On the plus side, I'm eating a much more balanced, healthy diet. In hindsight, I am horrified by the amount of carbs I was consuming every day. It's no wonder my insulin receptors became desensitized.

Thanks for your input, everyone! I'm Googling the subject like a madman, but it's also helpful to get ideas from the gang here.
 
> In hindsight, I am horrified by the amount of carbs I was consuming every day. It's no wonder my insulin receptors became desensitized.

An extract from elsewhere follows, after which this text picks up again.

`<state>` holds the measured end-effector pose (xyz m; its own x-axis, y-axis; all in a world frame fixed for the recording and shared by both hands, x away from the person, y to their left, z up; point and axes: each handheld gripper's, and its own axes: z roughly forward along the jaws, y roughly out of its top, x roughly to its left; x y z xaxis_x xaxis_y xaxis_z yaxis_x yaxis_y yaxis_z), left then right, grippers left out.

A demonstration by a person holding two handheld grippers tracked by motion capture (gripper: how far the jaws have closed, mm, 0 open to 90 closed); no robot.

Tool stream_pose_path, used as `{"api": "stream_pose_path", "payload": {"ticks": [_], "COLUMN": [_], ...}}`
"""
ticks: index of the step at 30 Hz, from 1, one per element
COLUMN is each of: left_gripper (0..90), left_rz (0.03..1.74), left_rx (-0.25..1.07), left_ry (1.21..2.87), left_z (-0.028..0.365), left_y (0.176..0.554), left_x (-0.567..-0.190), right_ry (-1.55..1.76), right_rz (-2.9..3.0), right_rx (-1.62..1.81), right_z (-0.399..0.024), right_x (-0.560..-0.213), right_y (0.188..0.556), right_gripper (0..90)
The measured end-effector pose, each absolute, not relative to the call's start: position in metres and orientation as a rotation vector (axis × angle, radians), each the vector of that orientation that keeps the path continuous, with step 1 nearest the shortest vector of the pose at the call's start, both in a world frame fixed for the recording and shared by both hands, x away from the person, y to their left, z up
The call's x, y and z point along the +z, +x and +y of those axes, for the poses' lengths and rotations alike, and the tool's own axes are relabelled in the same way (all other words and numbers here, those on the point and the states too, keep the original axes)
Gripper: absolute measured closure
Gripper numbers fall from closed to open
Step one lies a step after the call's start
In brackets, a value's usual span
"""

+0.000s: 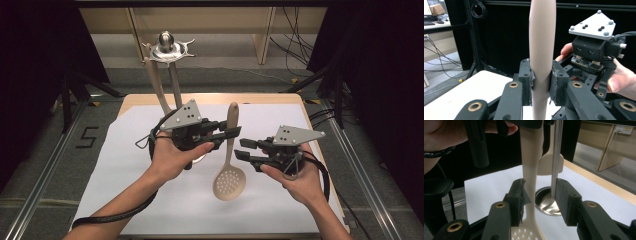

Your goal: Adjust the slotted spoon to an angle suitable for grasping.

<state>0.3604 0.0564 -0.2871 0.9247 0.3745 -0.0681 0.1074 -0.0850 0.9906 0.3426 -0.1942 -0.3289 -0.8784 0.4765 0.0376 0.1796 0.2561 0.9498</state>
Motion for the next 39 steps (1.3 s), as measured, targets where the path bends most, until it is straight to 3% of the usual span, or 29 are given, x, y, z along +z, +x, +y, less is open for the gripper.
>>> {"api": "stream_pose_path", "payload": {"ticks": [14,21,29,35,39], "left_gripper": [73.8,73.9,73.0,55.5,53.4], "left_rz": [0.354,0.349,0.358,0.378,0.389], "left_rx": [0.170,0.145,0.165,0.269,0.313], "left_ry": [1.650,1.646,1.630,1.610,1.602], "left_z": [0.055,0.055,0.054,0.051,0.052], "left_y": [0.360,0.360,0.361,0.357,0.356], "left_x": [-0.287,-0.287,-0.287,-0.286,-0.285], "right_ry": [0.563,0.505,0.622,0.830,0.883], "right_rz": [2.341,2.347,2.329,2.224,2.201], "right_rx": [1.684,1.696,1.632,1.460,1.421], "right_z": [-0.188,-0.183,-0.179,-0.166,-0.162], "right_x": [-0.327,-0.325,-0.319,-0.314,-0.317], "right_y": [0.345,0.345,0.339,0.331,0.329], "right_gripper": [63.5,76.2,77.5,77.7,77.7]}}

I doubt you are alone. This is probably what most people in America do. And it's even been approved by the government--think of that pyramid scheme that encouraged eating lots of grain-based foods. And keep in mind that most people would be reaching for the white bread, the white rice, etc when getting their grain group foods. Also let's not forget that the potato is a major vegetable, and may be the only vegetable ever sighted on some people's plates.
 
I seem to remember reading somewhere that the skins of a scooped out baked potato have a much lower glycemic index than the potato as a whole potato. Top the skins with the non-carb condiment of choice and enjoy :-)
 
I've been eating whole wheat pasta, brown rice, and whole wheat bread since fall 2001 and I have to have a minimum of 25g of fiber a day.  I largely bake with white whole wheat flour too and nobody can tell the difference in my cookies and cakes.  I think this approach for me has helped with my potential sugar issues. If I indulge in a small roasted red potato or two, I make sure I have beef to accompany it.  That helps the absorption of the iron in the beef.  My fiber & iron requirements fight each other and it's a balancing act from the time I get breakfast until I finish dinner. 
 
I'm pharmacist fighting the same battle, which can be won.
Do what everyone knows as lifestyle changes but most dont follow thru.
Carbs are the bad boys period...that being said if you stick to your guns your AiC will drop quickly esp with a little physical activity.Mine went from 6.2 to 4.0 in six months.good luck.